### TASK GOAL
Everything from the line holding "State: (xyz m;" through the last line of the listing needs to be repeated exactly, with no other lines.

### DATA EXCERPT

========================================================================

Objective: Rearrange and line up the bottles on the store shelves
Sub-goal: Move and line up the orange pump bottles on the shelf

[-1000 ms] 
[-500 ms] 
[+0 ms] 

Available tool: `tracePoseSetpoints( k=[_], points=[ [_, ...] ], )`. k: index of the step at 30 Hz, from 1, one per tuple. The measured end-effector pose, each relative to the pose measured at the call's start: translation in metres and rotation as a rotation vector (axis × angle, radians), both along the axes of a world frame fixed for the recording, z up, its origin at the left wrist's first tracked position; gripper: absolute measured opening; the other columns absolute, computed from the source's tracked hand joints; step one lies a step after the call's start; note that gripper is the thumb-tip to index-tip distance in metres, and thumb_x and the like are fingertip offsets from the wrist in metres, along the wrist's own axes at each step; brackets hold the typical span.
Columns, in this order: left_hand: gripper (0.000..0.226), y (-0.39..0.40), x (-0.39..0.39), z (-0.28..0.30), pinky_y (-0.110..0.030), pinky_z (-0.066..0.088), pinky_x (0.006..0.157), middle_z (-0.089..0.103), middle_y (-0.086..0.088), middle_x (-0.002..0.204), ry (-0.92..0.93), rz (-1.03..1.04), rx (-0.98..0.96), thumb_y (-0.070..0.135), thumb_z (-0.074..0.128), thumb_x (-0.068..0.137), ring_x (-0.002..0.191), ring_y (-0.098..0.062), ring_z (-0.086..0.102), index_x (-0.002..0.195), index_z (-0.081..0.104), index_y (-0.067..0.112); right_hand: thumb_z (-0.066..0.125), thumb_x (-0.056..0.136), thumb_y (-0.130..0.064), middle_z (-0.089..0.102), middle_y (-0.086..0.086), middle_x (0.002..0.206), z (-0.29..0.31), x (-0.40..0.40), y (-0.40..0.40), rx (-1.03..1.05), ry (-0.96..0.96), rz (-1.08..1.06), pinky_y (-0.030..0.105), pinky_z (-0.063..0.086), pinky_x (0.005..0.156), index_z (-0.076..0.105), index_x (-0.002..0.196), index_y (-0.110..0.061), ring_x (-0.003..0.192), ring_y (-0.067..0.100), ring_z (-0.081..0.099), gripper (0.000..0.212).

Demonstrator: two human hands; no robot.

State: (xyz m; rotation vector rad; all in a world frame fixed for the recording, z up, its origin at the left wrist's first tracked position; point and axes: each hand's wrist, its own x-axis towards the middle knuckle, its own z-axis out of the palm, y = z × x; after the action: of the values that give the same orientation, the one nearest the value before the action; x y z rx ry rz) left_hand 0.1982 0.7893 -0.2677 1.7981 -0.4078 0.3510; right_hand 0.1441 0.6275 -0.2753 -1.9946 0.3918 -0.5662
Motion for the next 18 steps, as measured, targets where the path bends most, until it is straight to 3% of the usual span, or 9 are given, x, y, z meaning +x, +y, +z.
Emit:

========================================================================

### WRITTEN RESPONSE
State: (xyz m; rotation vector rad; all in a world frame fixed for the recording, z up, its origin at the left wrist's first tracked position; point and axes: each hand's wrist, its own x-axis towards the middle knuckle, its own z-axis out of the palm, y = z × x; after the action: of the values that give the same orientation, the one nearest the value before the action; x y z rx ry rz) left_hand 0.1982 0.7893 -0.2677 1.7981 -0.4078 0.3510; right_hand 0.1441 0.6275 -0.2753 -1.9946 0.3918 -0.5662
Motion for the next 18 steps, as measured, targets where the path bends most, until it is straight to 3% of the usual span, or 9 are given, x, y, z meaning +x, +y, +z.
Emit:

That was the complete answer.